8.5 Evaluation of Lagos’ management
- BRT: Travel times on some corridors have fallen by up to 40 %, but mixed‑traffic infiltration and limited feeder services reduce overall effectiveness.
- Satellite towns: Provide new housing stock, yet many commuters still travel long distances to the CBD, increasing regional congestion.

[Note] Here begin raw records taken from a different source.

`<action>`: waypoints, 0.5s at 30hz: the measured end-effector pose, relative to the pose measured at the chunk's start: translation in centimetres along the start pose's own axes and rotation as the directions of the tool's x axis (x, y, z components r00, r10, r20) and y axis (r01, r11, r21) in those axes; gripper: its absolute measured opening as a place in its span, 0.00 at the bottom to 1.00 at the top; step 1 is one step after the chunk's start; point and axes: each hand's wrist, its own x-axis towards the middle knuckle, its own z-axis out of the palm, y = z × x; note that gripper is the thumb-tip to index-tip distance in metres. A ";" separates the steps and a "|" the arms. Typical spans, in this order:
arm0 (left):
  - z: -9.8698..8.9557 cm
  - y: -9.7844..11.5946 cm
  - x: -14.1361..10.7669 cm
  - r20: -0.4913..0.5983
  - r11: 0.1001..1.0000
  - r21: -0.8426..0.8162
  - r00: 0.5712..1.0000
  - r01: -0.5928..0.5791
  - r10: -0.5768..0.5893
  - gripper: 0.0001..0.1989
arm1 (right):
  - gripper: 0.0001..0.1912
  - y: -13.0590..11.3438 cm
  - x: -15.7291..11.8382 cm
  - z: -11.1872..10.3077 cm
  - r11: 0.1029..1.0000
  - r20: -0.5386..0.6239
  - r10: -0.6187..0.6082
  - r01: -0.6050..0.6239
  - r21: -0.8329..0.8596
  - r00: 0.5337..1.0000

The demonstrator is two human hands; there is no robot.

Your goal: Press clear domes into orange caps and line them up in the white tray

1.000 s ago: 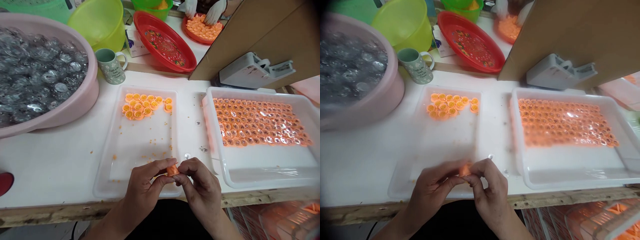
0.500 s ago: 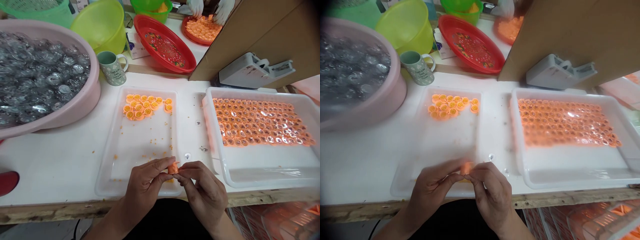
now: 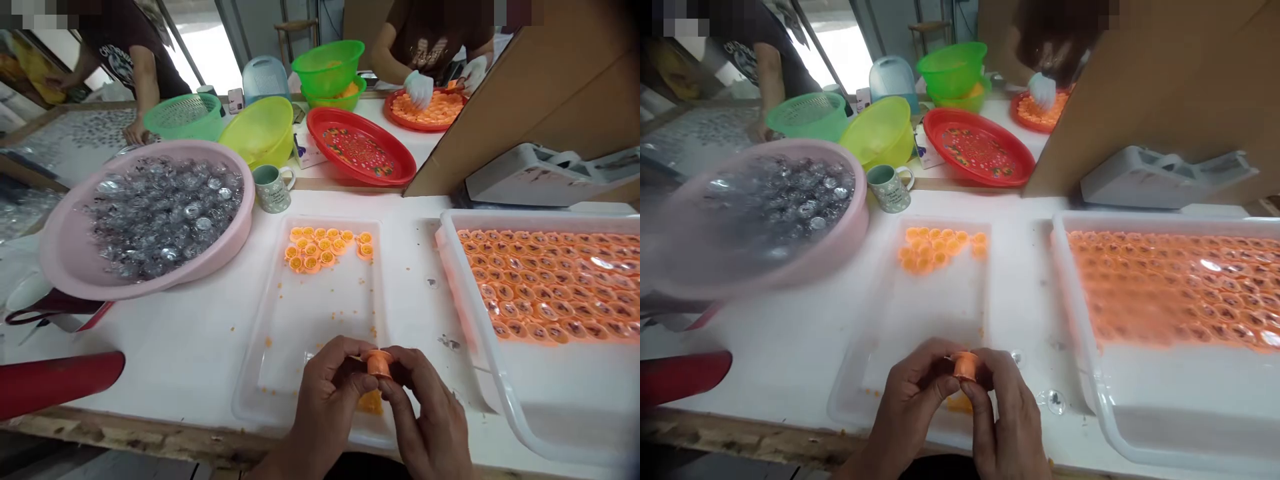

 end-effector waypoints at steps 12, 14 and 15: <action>0.1 3.7 10.8 0.053 0.812 0.510 0.953 -0.284 0.299 0.04 | 0.17 4.6 2.4 -9.8 0.823 -0.252 0.472 -0.321 0.468 0.845; 0.4 3.9 14.6 0.069 0.621 0.712 0.912 -0.328 0.404 0.04 | 0.18 7.9 2.8 -15.9 0.854 -0.430 0.497 -0.338 0.396 0.754; 0.7 3.8 16.4 0.111 0.514 0.791 0.903 -0.333 0.415 0.04 | 0.18 9.5 2.8 -19.1 0.855 -0.503 0.516 -0.381 0.351 0.694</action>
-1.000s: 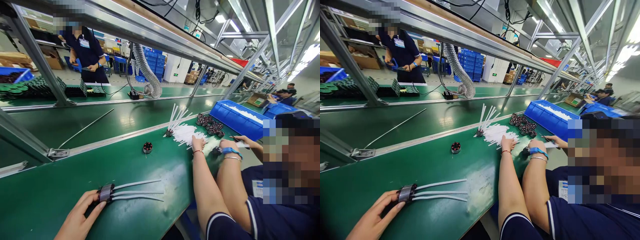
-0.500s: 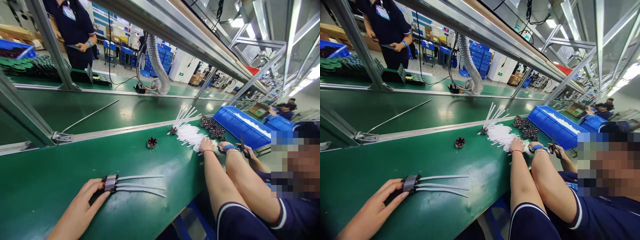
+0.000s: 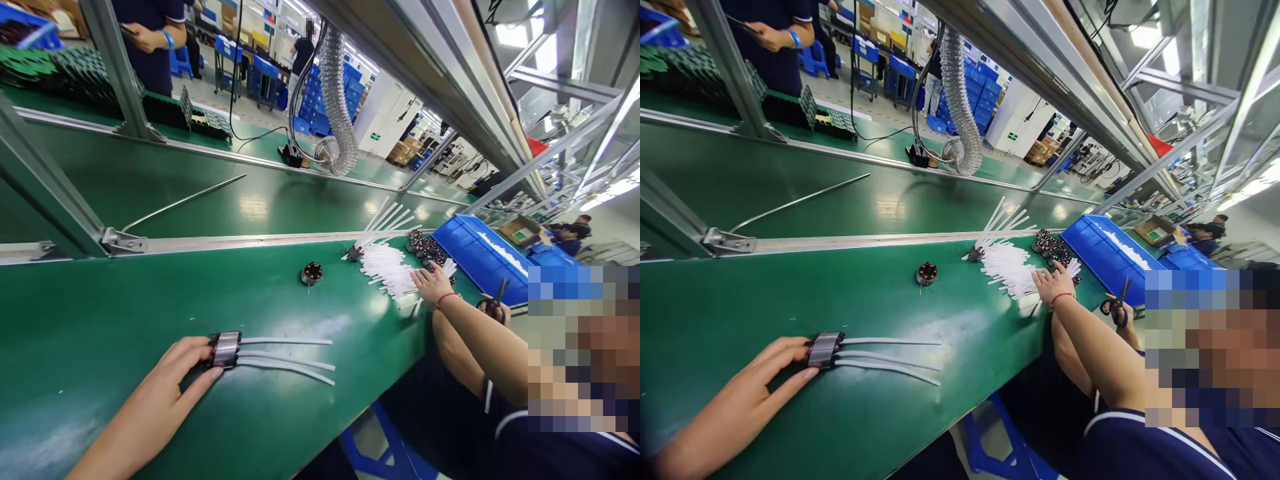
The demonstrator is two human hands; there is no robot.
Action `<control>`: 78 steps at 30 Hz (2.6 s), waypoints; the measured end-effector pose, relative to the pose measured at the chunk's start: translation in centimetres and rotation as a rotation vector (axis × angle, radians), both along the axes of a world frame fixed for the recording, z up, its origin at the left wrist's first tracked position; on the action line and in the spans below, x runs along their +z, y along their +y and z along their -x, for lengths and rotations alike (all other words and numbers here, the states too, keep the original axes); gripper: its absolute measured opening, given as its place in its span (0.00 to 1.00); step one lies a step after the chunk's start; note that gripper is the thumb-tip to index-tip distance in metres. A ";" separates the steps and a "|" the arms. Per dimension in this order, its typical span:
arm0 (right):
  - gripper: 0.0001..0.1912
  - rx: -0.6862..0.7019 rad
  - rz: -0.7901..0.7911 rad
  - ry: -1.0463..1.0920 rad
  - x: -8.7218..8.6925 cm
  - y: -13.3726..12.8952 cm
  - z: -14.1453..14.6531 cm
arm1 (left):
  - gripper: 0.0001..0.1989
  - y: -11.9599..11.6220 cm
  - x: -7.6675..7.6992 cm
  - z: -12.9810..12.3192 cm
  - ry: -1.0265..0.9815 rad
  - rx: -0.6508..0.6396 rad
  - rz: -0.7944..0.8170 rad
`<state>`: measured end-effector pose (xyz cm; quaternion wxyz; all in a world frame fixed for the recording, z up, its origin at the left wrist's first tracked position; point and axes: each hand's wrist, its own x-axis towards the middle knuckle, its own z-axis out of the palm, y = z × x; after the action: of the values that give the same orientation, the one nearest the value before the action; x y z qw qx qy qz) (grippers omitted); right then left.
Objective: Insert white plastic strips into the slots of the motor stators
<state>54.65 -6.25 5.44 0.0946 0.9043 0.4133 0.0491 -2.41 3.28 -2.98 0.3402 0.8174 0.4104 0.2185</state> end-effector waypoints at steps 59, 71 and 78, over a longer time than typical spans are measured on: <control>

- Slum‑upgrading: Improves living conditions for thousands, but the pace is slow compared with the rate of new informal settlement formation.
- Zoning reforms: Offer a framework for sustainable growth, but enforcement is weak and illegal building continues.
- Participatory budgeting: Increases community ownership, yet limited financial resources restrict the scale of projects.
9. Simple model of the urbanisation process
Flow diagram (textual)
Rural push factors → Rural‑to‑urban migration (pull factors) → Urban population growth → Economic development & cultural opportunities → Urban problems (housing, transport, environment, inequality) → Management responses (zoning, transport, slum‑upgrading, satellite towns, participatory planning) → Feedback to urban growth (more or less attractive).
10. Key points to remember for the exam
- Urbanisation is both a driver and a result of economic development.
- Push‑pull factors interact: rural hardships push people out, urban attractions pull them in.
- Variations in global growth rates stem from differences in economic stage, demographic transition, government policy and infrastructure investment.
- Positive outcomes (growth, services, culture) can be outweighed by problems if planning is inadequate.
- Effective management requires a mix of strategies; each must be evaluated for sustainability, cost‑effectiveness and social equity.
- When answering exam questions, always:
- State the relevant data or trend.
- Explain the cause‑effect links clearly.
- Evaluate at least two management strategies, weighing strengths against limitations.